If in 2018, they’d already filled to overflowing the cup of iniquity, with the deaths, injuries and exiles they inflicted on the country in response to the April protests, now it seems they’ve lost all semblance of reason. In the beginning, one might think they were trying to up the ante of the political game with their arrests and offensiveness; now, the only thing left to think is that they’ve gone off the deep end right in front of their own people and the international community.

What benefit can they possibly imagine this display of measureless aggressiveness will bring to Nicaragua?

Their international and national image has suffered a profound and devastating deterioration. To the world and the newspaper headlines, they appear as arbitrary despots, condemned by the most serious human rights organizations, and criticized and reproached by both left and right.

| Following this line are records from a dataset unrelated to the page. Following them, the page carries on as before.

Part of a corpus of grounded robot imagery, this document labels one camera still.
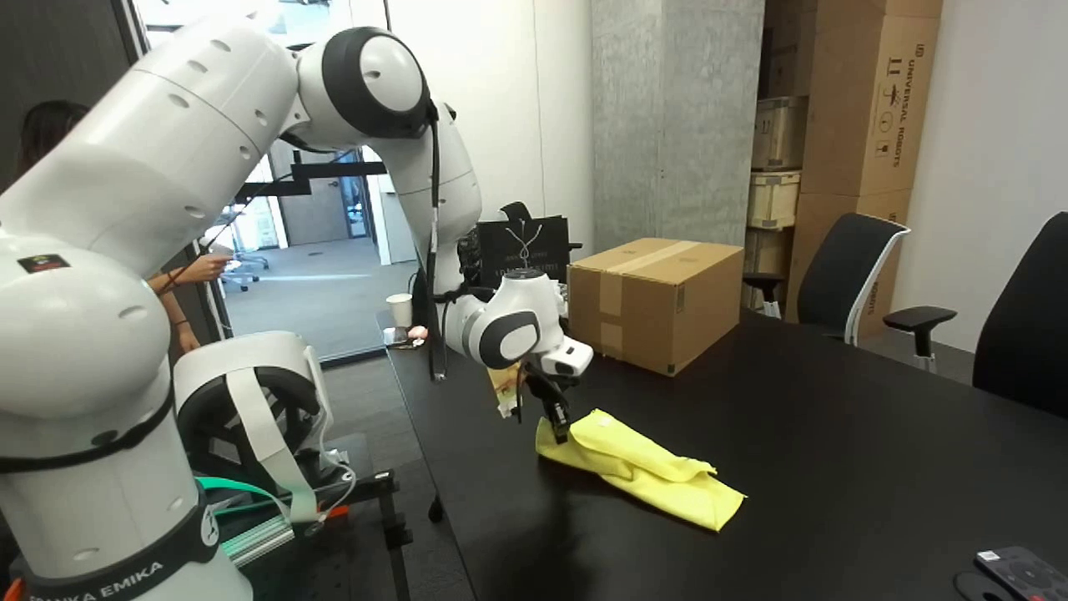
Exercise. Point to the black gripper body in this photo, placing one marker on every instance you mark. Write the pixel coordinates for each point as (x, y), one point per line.
(545, 387)

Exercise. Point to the yellow cloth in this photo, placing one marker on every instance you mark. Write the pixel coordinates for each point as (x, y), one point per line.
(655, 473)

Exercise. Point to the bare person forearm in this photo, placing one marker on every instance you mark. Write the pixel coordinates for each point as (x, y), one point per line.
(185, 270)

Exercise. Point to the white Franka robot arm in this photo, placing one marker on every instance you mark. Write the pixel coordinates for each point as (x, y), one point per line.
(135, 169)

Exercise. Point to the black bulky equipment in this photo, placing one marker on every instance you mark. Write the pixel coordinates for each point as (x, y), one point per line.
(501, 252)

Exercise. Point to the brown cardboard box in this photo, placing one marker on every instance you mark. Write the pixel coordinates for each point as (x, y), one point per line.
(655, 294)

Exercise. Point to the white paper cup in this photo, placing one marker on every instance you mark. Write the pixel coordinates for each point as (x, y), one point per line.
(398, 307)

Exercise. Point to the black tripod stand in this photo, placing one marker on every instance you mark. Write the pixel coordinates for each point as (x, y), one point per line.
(392, 515)

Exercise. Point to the small stacked cardboard box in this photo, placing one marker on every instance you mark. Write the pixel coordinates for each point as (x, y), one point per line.
(776, 200)
(769, 254)

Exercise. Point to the white framed black chair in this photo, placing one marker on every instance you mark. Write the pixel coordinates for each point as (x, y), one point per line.
(840, 270)

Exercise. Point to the tall brown cardboard carton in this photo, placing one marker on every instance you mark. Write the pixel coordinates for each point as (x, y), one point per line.
(878, 111)

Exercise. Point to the black office chair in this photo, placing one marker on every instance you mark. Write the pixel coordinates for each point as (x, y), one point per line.
(1031, 321)

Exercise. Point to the small black remote device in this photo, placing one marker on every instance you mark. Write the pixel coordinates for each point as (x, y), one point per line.
(1023, 573)

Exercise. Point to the seated person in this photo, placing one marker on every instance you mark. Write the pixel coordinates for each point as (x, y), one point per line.
(51, 129)

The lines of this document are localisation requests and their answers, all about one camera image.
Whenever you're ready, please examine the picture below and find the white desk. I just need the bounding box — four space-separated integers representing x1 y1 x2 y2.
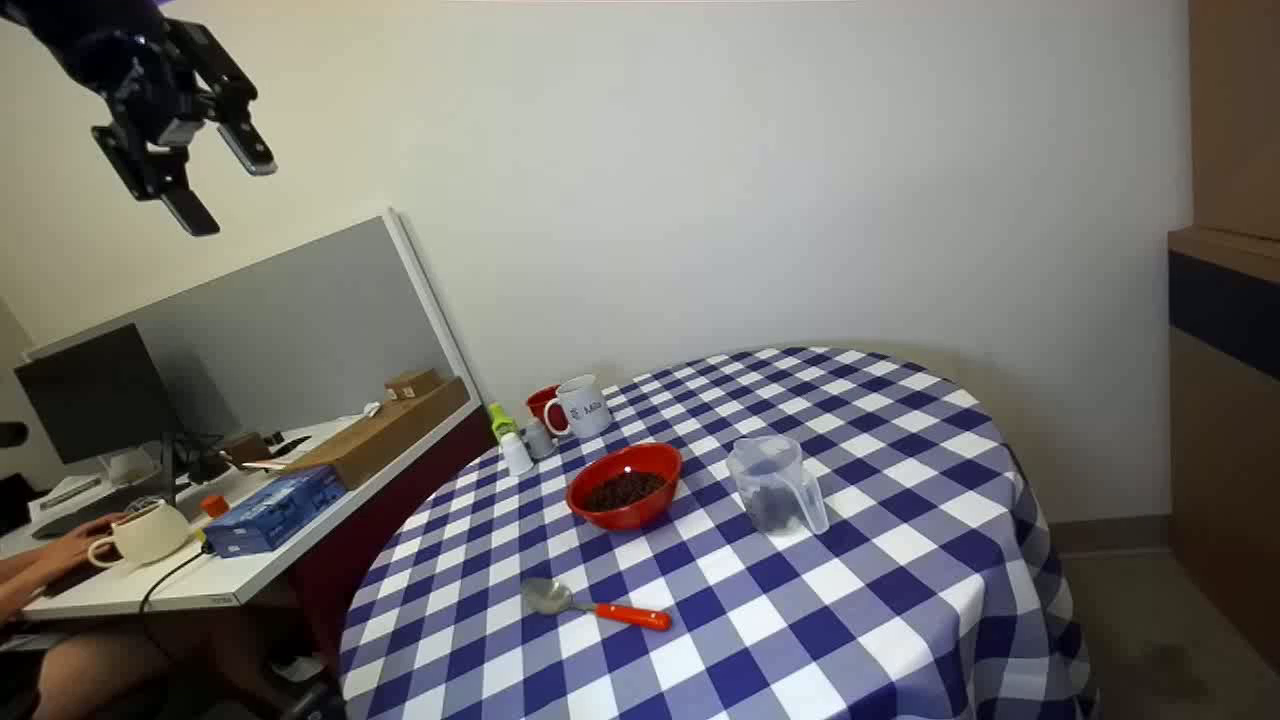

How could it be otherwise, if they’ve doled out bitterness and ice every which way: fabricating accusations; ordering arrests by the dozens; inhibiting candidacies, up to and including that of a well-intentioned young woman like Berenice Quezada. Now, they’ve arrived at the summit of their manipulations by stripping the Citizens for Liberty Party of its legal status. Immediately afterwards, in a gesture of enormous cruelty, they canceled the nationality of Kitty Monterrey, the party’s president, an energetic woman who’s married to a Nicaraguan, mother to Nicaraguans, and legally Nicaraguan for decades.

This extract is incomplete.